To be a bit more formal about it, attempt to practice a consistent way of using links to support your ideas and document your sources by using a digital citation method. Practice a consistent digital citation for everything you write online, including Facebook and Twitter posts. Remember: everything you post that is not your own, must be cited correctly — including multimodal content, like images. More help is available for writing with Medium. It’s worth your time to go through these links early in the semester to develop a literacy for Medium.

Become a Writer

In order to submit posts to your class’ publication, you must be listed as a writer. To do so, email your Medium username to me as soon as you can. You can find your username in your profile. It’s imperative that you complete this step early, so none of your posts will be late.

Any posts submitted to the course publication after the due date will receive a -1 point per day late, or will not be counted (please see your syllabus). All posts must be submitted to successfully complete a class, so even if the post will receive a zero, it still must be submitted. Be consistent in your writing, and submit all posts on time.

When you have written your post, edited it, and made it the best you can make it, follow the directions to submit it to the publication as an unpublished draft.

Once you submit your draft, all editors (that is the whole class) will be able to evaluate it, suggest revisions, and finally publish it (or not — see “Publication Acceptance” below) to the course blog. Once published, you cannot rewrite or revise for re-evaluation, but you can make corrections and improvements. Remember, this is a public publication, so any writing you publish will reflect on you.

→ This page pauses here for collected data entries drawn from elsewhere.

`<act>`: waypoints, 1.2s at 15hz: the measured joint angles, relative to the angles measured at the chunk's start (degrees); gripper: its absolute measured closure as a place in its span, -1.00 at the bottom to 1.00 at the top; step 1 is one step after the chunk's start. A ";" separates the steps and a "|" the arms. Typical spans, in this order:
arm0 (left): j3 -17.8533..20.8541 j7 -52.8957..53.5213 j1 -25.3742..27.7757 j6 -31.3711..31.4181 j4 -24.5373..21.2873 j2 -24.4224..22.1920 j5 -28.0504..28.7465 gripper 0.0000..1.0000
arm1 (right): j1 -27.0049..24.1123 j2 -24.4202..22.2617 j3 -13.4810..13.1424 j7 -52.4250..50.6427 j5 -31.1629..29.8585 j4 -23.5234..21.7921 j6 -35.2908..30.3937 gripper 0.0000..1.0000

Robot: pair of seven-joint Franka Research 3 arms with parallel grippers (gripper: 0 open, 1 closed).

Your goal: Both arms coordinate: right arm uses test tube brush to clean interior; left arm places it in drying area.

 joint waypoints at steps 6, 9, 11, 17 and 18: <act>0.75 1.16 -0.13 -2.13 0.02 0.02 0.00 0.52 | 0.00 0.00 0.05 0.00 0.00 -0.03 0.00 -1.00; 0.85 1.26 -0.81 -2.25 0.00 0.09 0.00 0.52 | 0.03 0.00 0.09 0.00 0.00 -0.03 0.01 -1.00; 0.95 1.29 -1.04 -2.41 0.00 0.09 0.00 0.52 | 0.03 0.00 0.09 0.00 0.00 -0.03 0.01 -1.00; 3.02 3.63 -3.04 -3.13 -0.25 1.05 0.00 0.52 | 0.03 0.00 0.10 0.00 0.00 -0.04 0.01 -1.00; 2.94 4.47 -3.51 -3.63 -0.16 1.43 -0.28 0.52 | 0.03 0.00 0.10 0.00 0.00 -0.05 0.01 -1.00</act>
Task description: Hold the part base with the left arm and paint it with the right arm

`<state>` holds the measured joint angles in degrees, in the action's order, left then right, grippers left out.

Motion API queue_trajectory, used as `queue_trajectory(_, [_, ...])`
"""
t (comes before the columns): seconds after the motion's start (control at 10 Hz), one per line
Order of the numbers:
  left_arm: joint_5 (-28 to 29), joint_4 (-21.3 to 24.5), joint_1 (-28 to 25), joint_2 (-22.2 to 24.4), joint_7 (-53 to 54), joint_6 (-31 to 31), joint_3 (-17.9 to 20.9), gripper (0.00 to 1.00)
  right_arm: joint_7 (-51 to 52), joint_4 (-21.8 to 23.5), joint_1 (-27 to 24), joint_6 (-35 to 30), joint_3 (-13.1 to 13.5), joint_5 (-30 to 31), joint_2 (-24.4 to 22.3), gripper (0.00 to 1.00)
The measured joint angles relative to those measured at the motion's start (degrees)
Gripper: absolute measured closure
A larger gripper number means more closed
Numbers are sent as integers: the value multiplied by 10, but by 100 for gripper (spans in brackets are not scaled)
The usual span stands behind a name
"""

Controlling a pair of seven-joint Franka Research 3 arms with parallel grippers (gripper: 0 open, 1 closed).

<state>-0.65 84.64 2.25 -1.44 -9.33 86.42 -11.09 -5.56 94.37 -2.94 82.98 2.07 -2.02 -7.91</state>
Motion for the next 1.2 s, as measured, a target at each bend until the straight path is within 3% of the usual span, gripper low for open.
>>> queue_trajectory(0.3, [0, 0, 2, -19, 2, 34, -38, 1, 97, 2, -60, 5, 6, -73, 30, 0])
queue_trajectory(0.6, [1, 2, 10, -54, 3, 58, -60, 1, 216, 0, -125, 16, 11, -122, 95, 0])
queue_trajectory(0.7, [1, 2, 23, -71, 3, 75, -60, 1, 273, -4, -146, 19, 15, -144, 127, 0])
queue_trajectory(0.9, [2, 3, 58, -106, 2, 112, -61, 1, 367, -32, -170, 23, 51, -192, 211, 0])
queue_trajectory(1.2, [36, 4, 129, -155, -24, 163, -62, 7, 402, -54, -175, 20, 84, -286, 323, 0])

Always submit your best work and don’t be afraid to make improvements later, even if it won’t improve your grade.

Community Building

Medium gives users several ways to build an active community of readers, writers, and learners. Did you read a post that you thought was exceptionally well-written, then recommend it. Did you think a passage was particularly eloquent? Then you might highlight it, and/or share it on social media. Were you inspired to write something based on what you read? Then you might respond to the post with a comment or a whole post of your own.

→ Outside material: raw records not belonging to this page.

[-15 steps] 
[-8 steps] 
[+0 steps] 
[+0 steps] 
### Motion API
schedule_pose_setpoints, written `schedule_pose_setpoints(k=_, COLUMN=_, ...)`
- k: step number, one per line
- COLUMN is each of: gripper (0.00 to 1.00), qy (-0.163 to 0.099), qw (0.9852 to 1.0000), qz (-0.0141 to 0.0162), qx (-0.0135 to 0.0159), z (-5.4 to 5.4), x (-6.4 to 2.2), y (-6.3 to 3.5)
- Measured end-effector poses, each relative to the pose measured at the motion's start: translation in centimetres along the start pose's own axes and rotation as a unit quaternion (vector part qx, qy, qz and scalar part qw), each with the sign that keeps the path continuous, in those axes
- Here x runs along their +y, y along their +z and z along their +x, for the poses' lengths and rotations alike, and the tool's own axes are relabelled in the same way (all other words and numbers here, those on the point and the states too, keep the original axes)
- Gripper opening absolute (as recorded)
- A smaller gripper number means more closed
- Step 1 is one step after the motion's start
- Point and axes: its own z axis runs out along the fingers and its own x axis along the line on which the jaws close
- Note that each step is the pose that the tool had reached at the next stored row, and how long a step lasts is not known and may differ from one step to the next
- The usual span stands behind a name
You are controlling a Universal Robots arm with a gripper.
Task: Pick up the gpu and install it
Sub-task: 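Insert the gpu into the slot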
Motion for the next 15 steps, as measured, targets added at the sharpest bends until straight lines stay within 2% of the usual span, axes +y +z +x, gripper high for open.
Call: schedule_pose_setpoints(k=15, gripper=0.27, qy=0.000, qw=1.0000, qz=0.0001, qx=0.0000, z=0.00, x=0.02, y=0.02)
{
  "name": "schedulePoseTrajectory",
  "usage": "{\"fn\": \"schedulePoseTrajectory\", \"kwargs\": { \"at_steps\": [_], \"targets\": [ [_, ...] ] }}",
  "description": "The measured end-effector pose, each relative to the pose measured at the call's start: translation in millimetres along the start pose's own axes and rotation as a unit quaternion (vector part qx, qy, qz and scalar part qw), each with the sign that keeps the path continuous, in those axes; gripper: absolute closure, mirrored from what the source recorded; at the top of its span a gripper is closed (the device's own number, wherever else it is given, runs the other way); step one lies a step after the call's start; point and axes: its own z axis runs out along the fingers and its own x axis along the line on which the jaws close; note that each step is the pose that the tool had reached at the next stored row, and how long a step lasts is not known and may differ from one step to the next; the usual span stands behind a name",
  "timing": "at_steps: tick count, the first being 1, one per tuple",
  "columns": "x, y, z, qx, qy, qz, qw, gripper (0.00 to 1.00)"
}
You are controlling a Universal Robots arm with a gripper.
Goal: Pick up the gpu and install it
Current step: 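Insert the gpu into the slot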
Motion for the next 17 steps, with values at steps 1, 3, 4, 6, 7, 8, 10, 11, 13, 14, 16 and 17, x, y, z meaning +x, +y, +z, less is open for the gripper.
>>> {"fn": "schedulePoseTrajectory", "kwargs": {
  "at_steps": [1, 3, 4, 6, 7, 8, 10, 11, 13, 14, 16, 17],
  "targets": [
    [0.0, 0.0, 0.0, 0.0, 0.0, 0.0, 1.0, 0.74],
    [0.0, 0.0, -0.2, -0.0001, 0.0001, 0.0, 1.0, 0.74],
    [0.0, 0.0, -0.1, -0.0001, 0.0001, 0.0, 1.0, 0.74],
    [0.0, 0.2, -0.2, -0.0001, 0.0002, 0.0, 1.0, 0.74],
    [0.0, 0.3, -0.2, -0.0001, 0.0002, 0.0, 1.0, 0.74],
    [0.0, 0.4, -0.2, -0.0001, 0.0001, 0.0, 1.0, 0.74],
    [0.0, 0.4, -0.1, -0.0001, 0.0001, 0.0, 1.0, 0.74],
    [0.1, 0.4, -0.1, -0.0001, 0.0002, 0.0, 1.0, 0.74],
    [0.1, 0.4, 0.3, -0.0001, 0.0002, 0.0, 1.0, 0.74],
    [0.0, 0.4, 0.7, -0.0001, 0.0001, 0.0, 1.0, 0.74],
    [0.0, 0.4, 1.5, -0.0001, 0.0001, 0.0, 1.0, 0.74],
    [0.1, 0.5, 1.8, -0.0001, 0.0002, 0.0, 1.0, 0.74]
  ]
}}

Medium also allows us to help each other in the writing process. If you have a writing buddy in your class (or outside of class), you can send her a draft of your post before it’s published. She can leave you private notes on various passages to help you improve your writing. The helper will receive a “thank you” at the bottom of your published post.

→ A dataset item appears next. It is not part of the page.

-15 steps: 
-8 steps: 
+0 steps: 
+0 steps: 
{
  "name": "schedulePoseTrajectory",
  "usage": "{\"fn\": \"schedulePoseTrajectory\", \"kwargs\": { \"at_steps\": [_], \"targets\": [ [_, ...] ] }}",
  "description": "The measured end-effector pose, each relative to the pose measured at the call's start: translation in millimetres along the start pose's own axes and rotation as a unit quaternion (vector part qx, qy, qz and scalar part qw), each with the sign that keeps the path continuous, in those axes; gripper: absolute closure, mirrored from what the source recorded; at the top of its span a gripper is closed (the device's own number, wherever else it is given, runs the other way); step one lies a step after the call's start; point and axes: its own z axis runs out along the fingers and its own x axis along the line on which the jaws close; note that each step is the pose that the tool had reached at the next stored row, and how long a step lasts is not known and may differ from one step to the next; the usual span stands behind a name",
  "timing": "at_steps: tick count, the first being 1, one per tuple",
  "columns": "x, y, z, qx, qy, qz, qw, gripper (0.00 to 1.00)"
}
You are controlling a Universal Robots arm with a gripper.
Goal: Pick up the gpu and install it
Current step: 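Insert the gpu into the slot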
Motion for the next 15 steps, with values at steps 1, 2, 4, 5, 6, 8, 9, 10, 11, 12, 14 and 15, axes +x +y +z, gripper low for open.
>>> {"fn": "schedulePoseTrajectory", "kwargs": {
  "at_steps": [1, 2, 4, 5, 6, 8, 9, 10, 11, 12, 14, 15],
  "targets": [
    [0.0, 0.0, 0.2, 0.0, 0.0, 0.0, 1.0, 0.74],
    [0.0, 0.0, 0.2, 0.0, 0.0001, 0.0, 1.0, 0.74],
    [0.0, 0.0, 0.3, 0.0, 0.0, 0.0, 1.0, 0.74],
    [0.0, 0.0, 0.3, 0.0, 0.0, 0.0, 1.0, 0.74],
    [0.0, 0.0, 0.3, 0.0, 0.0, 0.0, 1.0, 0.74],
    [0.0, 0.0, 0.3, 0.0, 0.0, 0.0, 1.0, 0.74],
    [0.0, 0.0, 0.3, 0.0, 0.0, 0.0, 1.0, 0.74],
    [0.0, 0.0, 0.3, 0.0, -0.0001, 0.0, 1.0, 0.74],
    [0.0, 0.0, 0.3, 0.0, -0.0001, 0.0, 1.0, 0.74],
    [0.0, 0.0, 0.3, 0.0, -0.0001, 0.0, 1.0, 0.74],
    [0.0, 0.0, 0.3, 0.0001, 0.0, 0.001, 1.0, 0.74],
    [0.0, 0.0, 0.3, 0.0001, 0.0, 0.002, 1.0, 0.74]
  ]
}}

Any uses of these community-building elements within the class’ blog will earn the user additional points during evaluation. They all show additional engagement with the class, and this is where learning occurs.

Publication Acceptance

After the first initial posts, only correct and quality work should be published on the course blog. Please pay attention to all comments your peers make — especially on your initial posts. Editors will point out areas that you need to improve upon and hopefully compliment you on what you’re doing well. Remember, it's everyone's responsibility to publish the best posts we can. In copyediting, pay particular attention to the following:

  • not proofreading and revising, or having too many errors in your writing;
  • not following directions — including addressing the prompt;
  • not supporting ideas with links using correct digital citation — including giving credit to multimodal content;
  • not using Medium’s conventions correctly; and
  • not practicing appropriate writing for the screen.

Once the copyediting process is complete and you are sure your post is as strong as it can be, go ahead and publish it to the blog. Then, I will evaluate it. This should be an on-going process throughout the semester. All students will publish three posts.